America’s Cross-Partisan Dalliance With Eugenics


book3

In November 1900, Jane Stanford forced the resignation of the noted progressive economist Edward A. Ross from the faculty of the university that bears her surname. The Ross incident has since become a cause célèbre in the history of academic freedom, setting into motion the events that led to the founding of the American Association of University Professors (AAUP) as a safeguard for faculty rights and freedom of scientific inquiry.

Far less known is the occasion for Ross’ dismissal. Mrs. Stanford objected to a speech in which Ross appealed to the racial pseudoscience of eugenics to preserve California, which he deemed the “latest and loveliest seat of the Aryan race,” from the “stern wolfish struggle for existence as prevails throughout the Orient.”

Ross makes a brief appearance in historian Elizabeth Catte’s Pure America: Eugenics and the Making of Modern Virginia for his association with another eugenic concept: the theory of “race suicide,” wherein persons of “undesirable” hereditary stock are said to outbreed and out-populate the “productive” elite—a code for the white upper class. A century later, it is still difficult to fathom the extent that eugenic theory penetrated the ranks of the intellectual classes, in part because many people treat the tale as taboo.

Catte’s book investigates Virginia’s state-run foray into hereditary central planning, which was primarily administered between the adoption of the state’s Eugenical Sterilization Act in 1924 and the program’s termination in 1979. Virginia is distinctive for performing some 8,000 sterilizations without the patient’s consent—and in some cases without even the patient’s knowledge. It also produced the notorious 1927 Supreme Court case of Buck v. Bell, in which Justice Oliver Wendell Holmes Jr. sanctioned the state’s eugenic policies with the comment “three generations of imbeciles are enough.”

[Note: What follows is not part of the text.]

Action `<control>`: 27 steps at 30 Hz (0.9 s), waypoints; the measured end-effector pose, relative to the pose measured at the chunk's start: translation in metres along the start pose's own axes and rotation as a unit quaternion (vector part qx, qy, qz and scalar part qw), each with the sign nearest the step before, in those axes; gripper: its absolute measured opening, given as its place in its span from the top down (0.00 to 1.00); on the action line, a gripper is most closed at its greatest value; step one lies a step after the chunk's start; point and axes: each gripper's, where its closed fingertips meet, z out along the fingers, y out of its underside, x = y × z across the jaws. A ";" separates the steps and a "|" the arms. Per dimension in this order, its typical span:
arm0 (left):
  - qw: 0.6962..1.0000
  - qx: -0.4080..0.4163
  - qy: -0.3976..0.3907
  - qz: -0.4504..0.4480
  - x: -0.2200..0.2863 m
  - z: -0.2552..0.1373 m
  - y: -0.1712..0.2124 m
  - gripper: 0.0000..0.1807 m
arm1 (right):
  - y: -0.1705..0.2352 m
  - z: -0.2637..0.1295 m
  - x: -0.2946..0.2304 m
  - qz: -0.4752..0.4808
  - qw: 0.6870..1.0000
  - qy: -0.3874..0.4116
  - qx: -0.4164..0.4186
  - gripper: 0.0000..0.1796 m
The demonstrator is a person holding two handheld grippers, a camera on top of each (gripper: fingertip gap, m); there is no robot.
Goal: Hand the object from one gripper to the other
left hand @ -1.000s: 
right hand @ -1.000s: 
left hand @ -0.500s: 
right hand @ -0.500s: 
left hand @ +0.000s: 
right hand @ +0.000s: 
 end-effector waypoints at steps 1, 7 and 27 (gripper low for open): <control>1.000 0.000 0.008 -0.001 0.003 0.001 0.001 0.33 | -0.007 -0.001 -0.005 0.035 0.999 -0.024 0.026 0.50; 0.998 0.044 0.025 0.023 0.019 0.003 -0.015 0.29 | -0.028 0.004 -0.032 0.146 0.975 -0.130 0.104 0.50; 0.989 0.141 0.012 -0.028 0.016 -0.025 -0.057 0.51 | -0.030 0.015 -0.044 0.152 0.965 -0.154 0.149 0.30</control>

The story of Carrie Buck’s abuse by the state medical and legal systems has undergone a recent revival of scholarly interest, thanks to book-length treatments by Paul A. Lombardo, Gregory Michael Dorr, and others. Catte nonetheless gives it a missing local context by digging into the political climate of 1920s Charlottesville and the sordid eugenic history of Western State Hospital in the nearby town of Staunton. This institution employed Joseph DeJarnette, a physician who was a primary witness for the government in Buck’s case, a leading proponent of compulsory sterilization of those he deemed “feebleminded” and, later, an enthusiast for Nazi Germany’s race-based heredity laws. The hospital also provides the physical location for Catte’s concluding chapter, which probes the modern complexities of redeveloping a historically and architecturally significant site amid a climate that deems its eugenic history an impolite topic of conversation.

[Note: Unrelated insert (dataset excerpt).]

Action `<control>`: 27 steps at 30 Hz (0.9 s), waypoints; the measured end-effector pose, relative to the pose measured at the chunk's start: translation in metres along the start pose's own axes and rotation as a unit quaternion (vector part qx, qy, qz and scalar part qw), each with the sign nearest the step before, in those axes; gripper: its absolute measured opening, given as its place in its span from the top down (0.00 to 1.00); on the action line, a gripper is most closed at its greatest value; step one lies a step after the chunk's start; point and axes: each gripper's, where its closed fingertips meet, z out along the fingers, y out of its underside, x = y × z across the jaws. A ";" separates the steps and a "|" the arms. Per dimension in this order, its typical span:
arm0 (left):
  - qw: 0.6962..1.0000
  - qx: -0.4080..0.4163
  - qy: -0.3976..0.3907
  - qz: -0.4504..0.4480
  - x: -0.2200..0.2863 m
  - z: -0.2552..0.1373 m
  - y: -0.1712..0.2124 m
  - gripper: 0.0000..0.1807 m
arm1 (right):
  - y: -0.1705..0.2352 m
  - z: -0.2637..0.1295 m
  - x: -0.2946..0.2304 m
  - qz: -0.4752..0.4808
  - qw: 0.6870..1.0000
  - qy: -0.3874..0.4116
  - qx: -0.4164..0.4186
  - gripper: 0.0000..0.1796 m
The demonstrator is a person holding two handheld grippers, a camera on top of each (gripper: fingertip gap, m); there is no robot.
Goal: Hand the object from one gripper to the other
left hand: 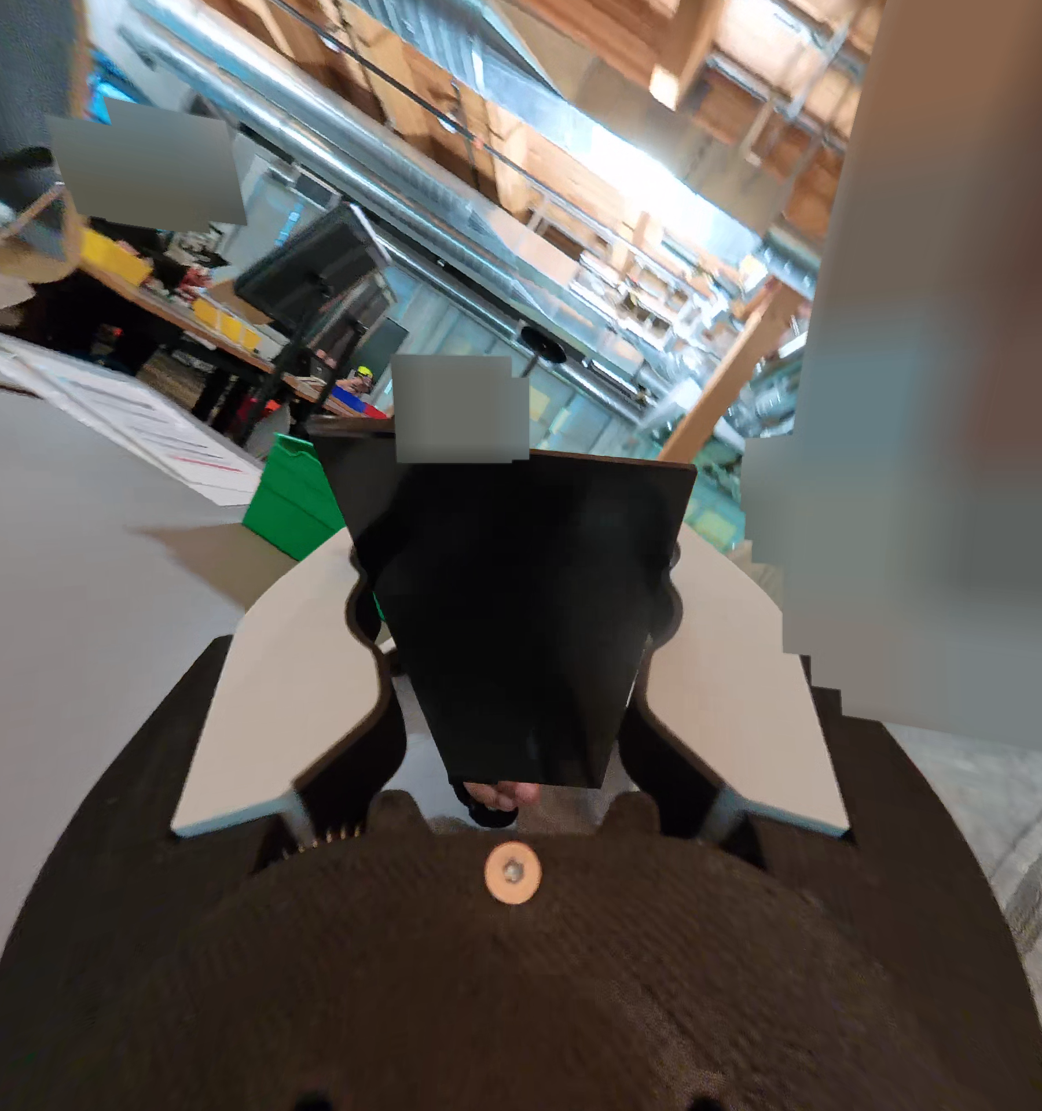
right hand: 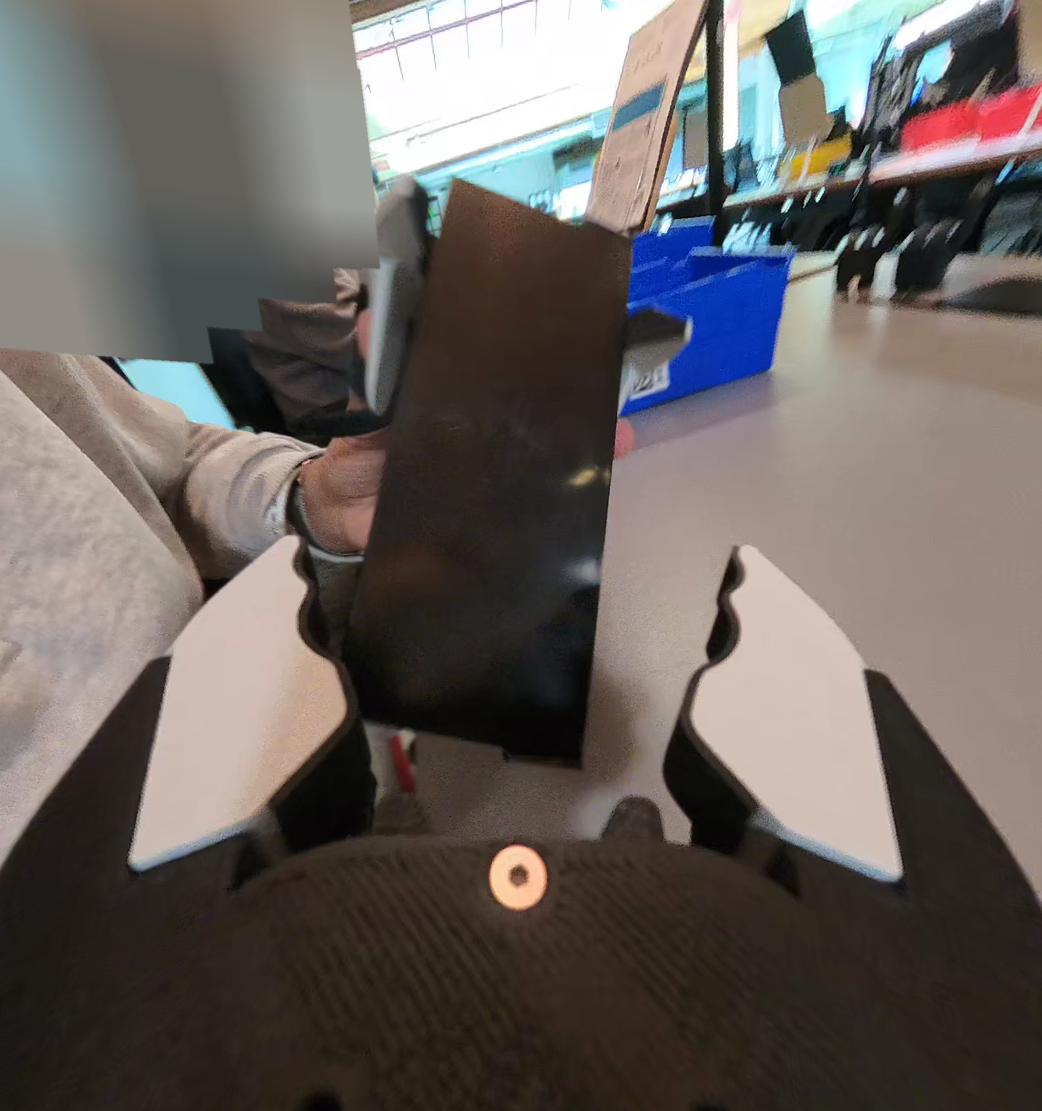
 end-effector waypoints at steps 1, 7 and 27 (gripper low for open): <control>0.999 0.016 -0.015 -0.027 -0.009 -0.004 -0.005 0.50 | -0.005 -0.004 0.002 -0.032 0.999 0.010 0.009 0.29; 0.952 0.181 -0.028 -0.245 -0.046 -0.034 -0.033 0.50 | -0.024 -0.015 -0.007 -0.283 0.956 0.069 0.035 0.38; 0.949 0.129 0.020 -0.288 -0.022 -0.007 0.005 0.45 | -0.048 -0.027 0.000 -0.280 0.945 0.162 0.050 0.99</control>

Catte’s strongest insight comes from juxtaposition. Virginia’s eugenic program aimed to entrench the rigid social hierarchies of the past against the democratizing pressures of a rapidly modernizing society. Although the eugenic era certainly aligned with racial segregation, Virginia’s sterilization policies primarily targeted poor white women on the margins of economic life—families deemed unwanted by the political powers of their communities, persons employed in menial housekeeping jobs by the wealthy, and even victims of sexual assault, such as Buck. The curious political “asset” of eugenics, then, was how it “would allow [Virginia’s] efforts to be viewed as modern and scientific, in line with the march of time and progress.”

Catte’s thesis nonetheless remains underdeveloped, particularly as it concerns the extent of symbiosis between the Southern reactionaries of Old Virginia and the modern, forward-looking, and often explicitly progressive thrust of eugenic “science” in its day. An illustrative case may be seen in Earnest Sevier Cox, the Richmond-based eugenics campaigner and vehement white supremacist who led a campaign to ban interracial marriage in conjunction with the 1924 sterilization law. Cox makes a brief appearance in Catte’s study, which connects him to the Charlottesville-based concert pianist and eugenics activist John Powell. Undiscussed is how Cox first wet his own feet in eugenic theory during three years of study under progressive sociologists at the University of Chicago, or how Cox’s 1923 segregationist tract White America received glowing reviews from a litany of the eugenics movement’s predominantly Northern and politically progressive intellectual elites, such as Ross, Madison Grant, and Lothrop Stoddard.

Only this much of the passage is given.